Techgh24 learnt from some VAS providers that Vodafone kept up to 80% of the VAS revenue and gave the content providers only 20%.

It is not clear why Vodafone has terminated Rancard’s contract, as efforts to get officials of both Vodafone and Rancard to speak on the matter proved futile.

But in recent times, the #StopTheAirtimeLoot campaign by Techgh24 revealed how the Vodafone platform, like others, is heavily compromised to the extent that customers get signed on to paid VAS services and are billed without their consent.

The platform is so compromised that several Vodafone customers showed evidence of having been signed on to up to 20 VAS content without their consent. For some, anytime they buy airtime, it completely vanishes almost immediately because the hidden subscriptions were just a channel to ‘loot’ the airtime.

Till date, many subscribers still remain signed on to VAS content and are being charged on daily basis without their consent.

Whereas several of the VAS providers whose services were involved in the ‘loot’ are in Ghana, quite a number of them also sit in countries like India and South Africa.

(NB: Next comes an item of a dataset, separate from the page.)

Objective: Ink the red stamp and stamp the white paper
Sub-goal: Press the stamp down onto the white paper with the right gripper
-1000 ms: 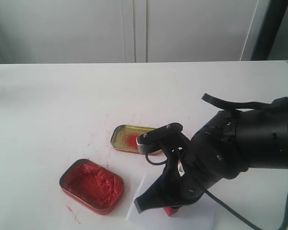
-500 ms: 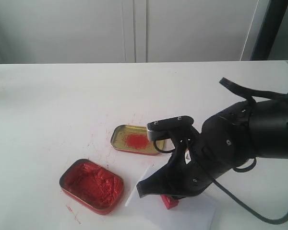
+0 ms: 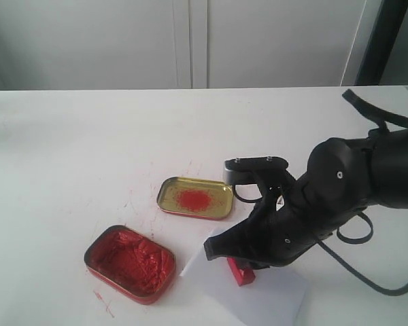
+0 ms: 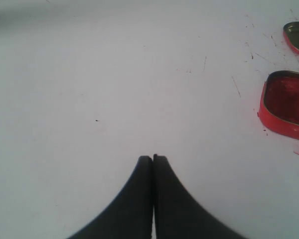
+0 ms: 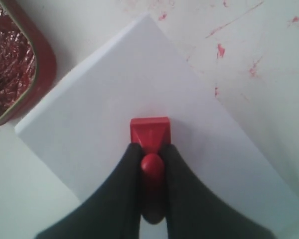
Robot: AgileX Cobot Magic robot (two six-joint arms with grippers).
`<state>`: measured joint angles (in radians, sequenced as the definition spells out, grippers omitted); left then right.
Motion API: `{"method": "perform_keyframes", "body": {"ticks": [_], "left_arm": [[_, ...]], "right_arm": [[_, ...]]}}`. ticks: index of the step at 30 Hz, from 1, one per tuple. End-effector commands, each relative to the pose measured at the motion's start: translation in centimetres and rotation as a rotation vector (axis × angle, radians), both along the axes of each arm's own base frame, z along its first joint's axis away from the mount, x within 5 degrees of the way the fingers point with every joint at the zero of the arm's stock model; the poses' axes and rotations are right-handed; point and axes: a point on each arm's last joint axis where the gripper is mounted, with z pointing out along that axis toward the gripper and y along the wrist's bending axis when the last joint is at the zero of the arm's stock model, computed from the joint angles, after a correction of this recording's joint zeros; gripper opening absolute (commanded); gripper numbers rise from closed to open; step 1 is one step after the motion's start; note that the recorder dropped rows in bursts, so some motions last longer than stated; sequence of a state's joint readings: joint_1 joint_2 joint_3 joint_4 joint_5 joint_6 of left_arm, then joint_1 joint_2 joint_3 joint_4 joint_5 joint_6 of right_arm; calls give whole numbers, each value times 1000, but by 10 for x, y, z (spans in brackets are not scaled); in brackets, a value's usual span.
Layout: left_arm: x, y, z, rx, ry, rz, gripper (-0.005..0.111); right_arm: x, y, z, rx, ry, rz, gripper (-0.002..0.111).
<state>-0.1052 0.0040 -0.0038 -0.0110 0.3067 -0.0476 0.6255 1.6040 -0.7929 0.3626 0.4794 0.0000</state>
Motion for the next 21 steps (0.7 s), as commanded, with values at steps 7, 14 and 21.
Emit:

But all of their services went through Rancard before getting to subscribers for Vodafone to do the billing and pay the others in the ‘value’ chain.

Choosing Telenity

It is still not clear whether Rancard was terminated because of the extent to which the VAS platform is comprised, but information reaching this writer indicates the choice of Telenity as a VAS partner for Vodafone Ghana also has something to do with controls from Vodacom South Africa, from where Vodafone Ghana is now managed.

For many years now, Vodafone Ghana has been a shadow of its true self in Ghana, to the extent that the Group hardly mentions Ghana in its period reports. Sources said Vodafone Ghana has now been put under Vodacom South Africa and they capture information about Ghana in their reports without necessarily mentioning Ghana.

Telenity has been a VAS vendor for Vodacom and indeed several other entities across the world for many years now. So, it was a business decision by Vodacom SA to transfer all VAS providers in Ghana to Telenity so they, Vodacom, can have proper oversight.

*463#

Meanwhile, as part of the directives given to the VAS providers, they are to consistently inform customers about the *463# short code, through which customers can check and know what VAS subscriptions they are on.

In a circular to all VAS providers, Vodafone specifically asked them to include the statement “Dial *463# to manage your subscriptions” at the end of every message they send to subscribers.

The circular said that message should be attached to both SMS and digital VAS content, adding however that for services that customers are to be billed more than once in a day, the message about *463# should be attached to only one and not all the messages.

Meanwhile, recently, a Vodafone customer reported being billed from two VAS content, but when he checked *463# he did not find any information about those two services. Till date, Vodafone has not been able to offer an explanation as to why that customer was signed on to those two services and yet they were not visible on *463#.